USBポートと並んでサステインペダル端子、ステレオミニのヘッドホン/ライン出力端子がある
またキーボードの左側にはピッチベンドスライドパットがあり、ここに指をスライドさせることでピッチベンドが行えます。またその上下にモジュレーション/サステインスイッチがあり、通常は上下ともにモジュレーション用に使えるほか、SHIFTスイッチを使って切り替えることで、サステインボタンに変身させることも可能です。
ピッチベンドはスライドパッド式になっている。その上下のボタンがモジュレーション/サステイン用
またその右横には-/+と書かれたオクターブボタンがあり、これでオクターブ変更できるほか、SHIFTキーを押しながら-/+ボタンを押せば、音色番号を変更することも可能です。ちなみに音色番号変更はこの方法のほかにもSHIFTキーを押しながら右側のキーボードに割り振られている番号を直接指定することで入力することも可能です。
OCTAVEボタンでオクターブを上下3オクターブの設定が可能
さらに、SHIFTキーを押しながらTRANSPOSE指定すれば-7~+7の範囲でトランスポーズさせることも可能だし、SHIFTキーを押しながらReverbを押すと、リバーブを0%、50%、100%の3段階で設定することができ、GM音源のサウンドを引き立てることが可能です。またSHIFTキーを押しながらTOUCHのSoft/Norm/Hardを選ぶことでベロシティカーブを変更し、キータッチをソフトにするかハードにするか……といった設定もできるきめ細かなキーボードとなっています。
SHIFTキーを押しながらTRANSPOSEキーを押すことでトランスポーズ設定が可能
そしてもう一つ特筆すべきポイントは、SHIFTキーの右にあるスライダーとノブ。GM音源を鳴らす上においてスライダーはブライトネス(ローパスフィルターのカットオフフリケンシー)の調整用として機能し、ノブはSHIFTキーを押しながら回すことで、音色番号を変更することに使うことが可能です。
しかし、PCとUSBで接続している場合、PCに対してはスライダーを動かすことでMIDIコントロールチェンジ21番、ノブを回すことでMIDIコントロールチェンジ22番を送ることが可能。つまりこれらをDAW側が受けることで、フェーダーやPANを動かしたり、ソフトシンセやエフェクトのパラメーター調整用のリモコンとして利用することも可能なのです。こうして見てみると、コンパクトながら非常に強力なUSB-MIDIキーボードだと思います。

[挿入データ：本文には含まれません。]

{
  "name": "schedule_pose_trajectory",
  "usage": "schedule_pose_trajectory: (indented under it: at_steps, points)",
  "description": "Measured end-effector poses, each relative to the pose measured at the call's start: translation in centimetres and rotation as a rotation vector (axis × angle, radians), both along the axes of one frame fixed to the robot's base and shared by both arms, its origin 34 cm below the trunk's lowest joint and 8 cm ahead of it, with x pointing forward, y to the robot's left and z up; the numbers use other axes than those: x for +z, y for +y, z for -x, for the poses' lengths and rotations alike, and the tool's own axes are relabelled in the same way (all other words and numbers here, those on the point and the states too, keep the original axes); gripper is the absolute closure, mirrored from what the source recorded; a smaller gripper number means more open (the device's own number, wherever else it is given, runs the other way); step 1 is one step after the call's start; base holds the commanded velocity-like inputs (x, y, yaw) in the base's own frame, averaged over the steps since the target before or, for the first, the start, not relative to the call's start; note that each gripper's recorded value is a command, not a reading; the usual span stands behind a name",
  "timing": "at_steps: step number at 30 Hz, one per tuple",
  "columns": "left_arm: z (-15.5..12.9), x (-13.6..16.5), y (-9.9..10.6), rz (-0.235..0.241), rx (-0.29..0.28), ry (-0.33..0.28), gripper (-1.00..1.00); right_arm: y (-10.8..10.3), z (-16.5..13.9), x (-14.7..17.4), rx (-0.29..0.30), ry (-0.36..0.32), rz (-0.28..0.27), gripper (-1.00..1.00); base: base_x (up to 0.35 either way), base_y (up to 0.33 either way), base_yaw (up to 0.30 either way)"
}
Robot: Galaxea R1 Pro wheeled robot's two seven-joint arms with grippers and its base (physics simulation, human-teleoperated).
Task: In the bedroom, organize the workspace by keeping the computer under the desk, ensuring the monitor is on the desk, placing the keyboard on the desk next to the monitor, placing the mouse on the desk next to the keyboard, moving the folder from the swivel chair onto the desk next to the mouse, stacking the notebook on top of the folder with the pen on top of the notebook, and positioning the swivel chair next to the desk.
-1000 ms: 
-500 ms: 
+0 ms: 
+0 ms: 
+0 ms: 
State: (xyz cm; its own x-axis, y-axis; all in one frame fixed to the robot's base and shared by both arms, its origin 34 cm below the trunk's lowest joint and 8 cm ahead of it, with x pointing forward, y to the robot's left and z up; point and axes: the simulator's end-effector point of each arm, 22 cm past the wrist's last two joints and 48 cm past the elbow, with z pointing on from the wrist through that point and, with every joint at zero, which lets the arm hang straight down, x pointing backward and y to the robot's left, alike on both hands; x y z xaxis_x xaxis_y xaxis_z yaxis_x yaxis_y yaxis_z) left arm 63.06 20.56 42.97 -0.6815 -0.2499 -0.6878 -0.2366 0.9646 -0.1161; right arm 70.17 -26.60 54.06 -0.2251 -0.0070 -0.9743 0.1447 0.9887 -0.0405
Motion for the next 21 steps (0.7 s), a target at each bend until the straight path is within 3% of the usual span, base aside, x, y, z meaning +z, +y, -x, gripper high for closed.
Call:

iPhone/iPadでもバスパワーで動かすことができた
ちなみに、このK32sをLighning-USBアダプタ経由でiPhone/iPadと接続してみたところ、バッチリ動作することも確認できました。音源内蔵で、スピーカーも鳴らすので、電源容量的に足りないのでは……と思ったのですが、まったく問題なく使うことができますね。考えようによっては、iPhoneを電源にしてK32sを動かすことも可能な低消費電力なデバイスということもできるわけで、とっても優秀です。

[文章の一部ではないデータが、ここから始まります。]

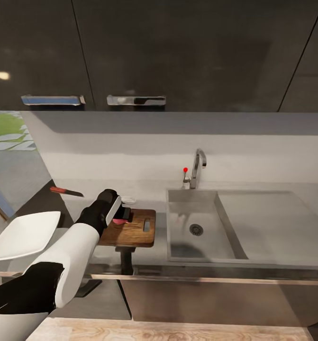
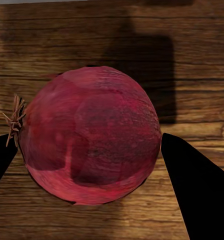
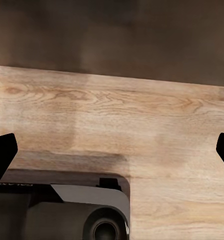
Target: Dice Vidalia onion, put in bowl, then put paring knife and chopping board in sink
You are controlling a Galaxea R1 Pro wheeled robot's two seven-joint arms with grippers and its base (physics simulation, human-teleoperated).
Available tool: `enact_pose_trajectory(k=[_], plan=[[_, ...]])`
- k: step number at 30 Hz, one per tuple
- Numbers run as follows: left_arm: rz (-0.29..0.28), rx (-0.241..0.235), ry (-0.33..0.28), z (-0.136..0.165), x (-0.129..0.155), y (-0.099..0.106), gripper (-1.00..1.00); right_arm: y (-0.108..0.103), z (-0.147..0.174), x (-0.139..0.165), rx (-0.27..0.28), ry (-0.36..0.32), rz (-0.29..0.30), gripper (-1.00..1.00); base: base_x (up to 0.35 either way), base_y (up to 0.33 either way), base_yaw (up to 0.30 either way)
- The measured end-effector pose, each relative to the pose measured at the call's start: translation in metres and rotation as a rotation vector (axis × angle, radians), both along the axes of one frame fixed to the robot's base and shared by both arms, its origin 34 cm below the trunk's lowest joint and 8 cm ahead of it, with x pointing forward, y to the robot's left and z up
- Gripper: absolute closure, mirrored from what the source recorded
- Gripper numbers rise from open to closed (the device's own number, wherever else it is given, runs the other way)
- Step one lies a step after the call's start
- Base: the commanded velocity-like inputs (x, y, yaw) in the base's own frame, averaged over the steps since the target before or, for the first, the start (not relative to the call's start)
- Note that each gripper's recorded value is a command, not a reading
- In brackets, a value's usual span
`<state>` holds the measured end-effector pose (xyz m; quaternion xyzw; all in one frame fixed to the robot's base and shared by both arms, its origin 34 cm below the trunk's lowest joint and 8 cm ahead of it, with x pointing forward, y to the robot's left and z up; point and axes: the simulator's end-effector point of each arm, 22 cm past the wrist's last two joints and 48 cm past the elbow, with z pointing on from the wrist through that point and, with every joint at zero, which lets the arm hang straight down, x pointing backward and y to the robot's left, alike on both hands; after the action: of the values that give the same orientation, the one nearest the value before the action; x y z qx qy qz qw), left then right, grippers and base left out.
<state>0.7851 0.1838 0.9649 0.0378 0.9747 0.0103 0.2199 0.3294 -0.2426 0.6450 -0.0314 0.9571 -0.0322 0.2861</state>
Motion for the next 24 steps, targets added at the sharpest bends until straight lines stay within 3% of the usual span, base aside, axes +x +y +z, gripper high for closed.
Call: enact_pose_trajectory(k=[24], plan=[[0.001, 0.006, 0.015, -0.0066, -0.0031, 0.0027, 1.0, 0.0, -0.0006, -0.0011, 0.0, 0.003, 0.0, -1.0, 0.0, 0.0, 0.0]])
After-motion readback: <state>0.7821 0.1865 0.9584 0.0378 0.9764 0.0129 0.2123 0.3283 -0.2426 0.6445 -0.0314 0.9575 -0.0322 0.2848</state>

さて、そんなK32sがこの度、国内発売されたわけですが、MiditechではこのK32sのほかにもさまざまな機材が発売になっています。機会があれば、改めて記事で詳しく紹介してみようと思っていますが、いくつかを簡単に紹介するとPianobox miniはK32s同様のGM音源でMIDI IN端子を通じて外部シーケンサからこれを鳴らすことができるほか、USBホスト機能を持っているので、手持ちのUSB-MIDIキーボードを接続して弾くことも可能というものです。ここには大容量のリチウムイオン電池が内蔵されており、最高5時間の演奏ができるのも大きなポイント。そして、ここからその電池からの電源供給でUSB-MIDIキーボードを動かすことができるため、どこにでも持ち歩いて演奏できる環境を実現することが可能なのです。もちろんMIDIキーボードだけでなく、EWIなどのMIDIウィンドコントローラー、以前紹介したmalletKATやmalletStationのようなMIDIマリンバで利用することもできます。

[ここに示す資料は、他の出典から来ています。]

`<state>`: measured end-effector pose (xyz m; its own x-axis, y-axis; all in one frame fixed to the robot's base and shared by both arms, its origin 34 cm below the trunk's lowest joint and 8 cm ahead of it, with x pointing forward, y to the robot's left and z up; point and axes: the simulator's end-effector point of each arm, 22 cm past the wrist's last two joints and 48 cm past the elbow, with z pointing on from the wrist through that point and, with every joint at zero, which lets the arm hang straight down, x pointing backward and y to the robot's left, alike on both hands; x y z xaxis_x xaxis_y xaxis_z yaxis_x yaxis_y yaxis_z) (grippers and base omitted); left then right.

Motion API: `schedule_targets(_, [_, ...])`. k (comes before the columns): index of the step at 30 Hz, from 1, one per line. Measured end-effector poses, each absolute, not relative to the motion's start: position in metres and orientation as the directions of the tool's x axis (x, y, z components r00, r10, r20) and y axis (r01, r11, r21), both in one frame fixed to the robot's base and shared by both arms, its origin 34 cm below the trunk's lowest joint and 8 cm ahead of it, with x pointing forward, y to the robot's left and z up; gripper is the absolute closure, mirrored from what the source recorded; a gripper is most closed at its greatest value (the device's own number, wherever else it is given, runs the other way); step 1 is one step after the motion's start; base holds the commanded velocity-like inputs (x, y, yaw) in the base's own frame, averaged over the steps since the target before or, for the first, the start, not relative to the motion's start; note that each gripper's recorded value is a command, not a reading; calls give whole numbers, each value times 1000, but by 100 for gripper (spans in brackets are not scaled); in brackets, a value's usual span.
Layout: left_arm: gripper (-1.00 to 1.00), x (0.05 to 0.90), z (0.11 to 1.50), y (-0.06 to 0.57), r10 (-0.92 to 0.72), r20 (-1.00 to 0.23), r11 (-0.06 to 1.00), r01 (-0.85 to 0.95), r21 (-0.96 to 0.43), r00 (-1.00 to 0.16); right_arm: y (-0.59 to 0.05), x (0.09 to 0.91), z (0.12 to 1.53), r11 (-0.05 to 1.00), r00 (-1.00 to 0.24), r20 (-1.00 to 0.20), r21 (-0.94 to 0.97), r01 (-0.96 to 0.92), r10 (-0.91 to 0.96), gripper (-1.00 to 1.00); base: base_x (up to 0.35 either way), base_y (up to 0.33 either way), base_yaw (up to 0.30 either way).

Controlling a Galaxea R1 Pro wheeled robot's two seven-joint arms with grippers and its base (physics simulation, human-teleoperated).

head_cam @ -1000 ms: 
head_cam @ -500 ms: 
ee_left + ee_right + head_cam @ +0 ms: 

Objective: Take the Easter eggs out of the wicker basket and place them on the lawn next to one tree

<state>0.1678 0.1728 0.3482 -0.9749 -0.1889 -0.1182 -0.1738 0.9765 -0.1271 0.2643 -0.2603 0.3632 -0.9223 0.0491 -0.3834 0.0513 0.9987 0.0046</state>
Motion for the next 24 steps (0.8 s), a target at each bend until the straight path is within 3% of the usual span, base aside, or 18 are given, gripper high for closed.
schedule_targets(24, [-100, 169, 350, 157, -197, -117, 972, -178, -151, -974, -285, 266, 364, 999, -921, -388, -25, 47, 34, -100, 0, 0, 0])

MIDI端子のないUSB-MIDIキーボードでMIDI出力を可能にするUSB MIDI HOST
またUSB MIDI HOSTはPianobox miniのUSBホスト機能を取り出し、音源を鳴らすのではなくMIDI OUTへ変換するというものです。つまり各社のUSB-MIDIキーボードをPCなしに、MIDI出力できるキーボードへと変身させる機材です。
さらにMIDI THRU 7はまさにMIDI INから入ってきた信号を7つのMIDI OUTへ分配するためのMIDI THRU専用機材。マスターキーボードを弾いて、複数の音源をレイヤーさせて鳴らしたいというときに、便利に使えそうです。
16bit/48kHz、16bit/44.1kHzで動作するUSBオーディオインターフェイス、Audiolink III
そしてもう一つAudiolink IIIはMIDI機材ではなく実売価格8,900円という安価な2in/2outのUSBオーディオインターフェイス。最高で16bit/48kHzという仕様であるため、さすがに高品位とはいえないものの、PC内蔵のサウンド機能に比較すれば断然高音質だし、2chともファンタム電源供給も可能なので、オンライン会議用にも活用できそうです。
このようにMiditech製品を見渡してみると、どれもニッチな用途に向けた製品であり、誰もが欲しがる製品ではないかもしれません。でもほかにない便利な機材が揃っているので、一度チェックしてみる価値はあると思いますよ。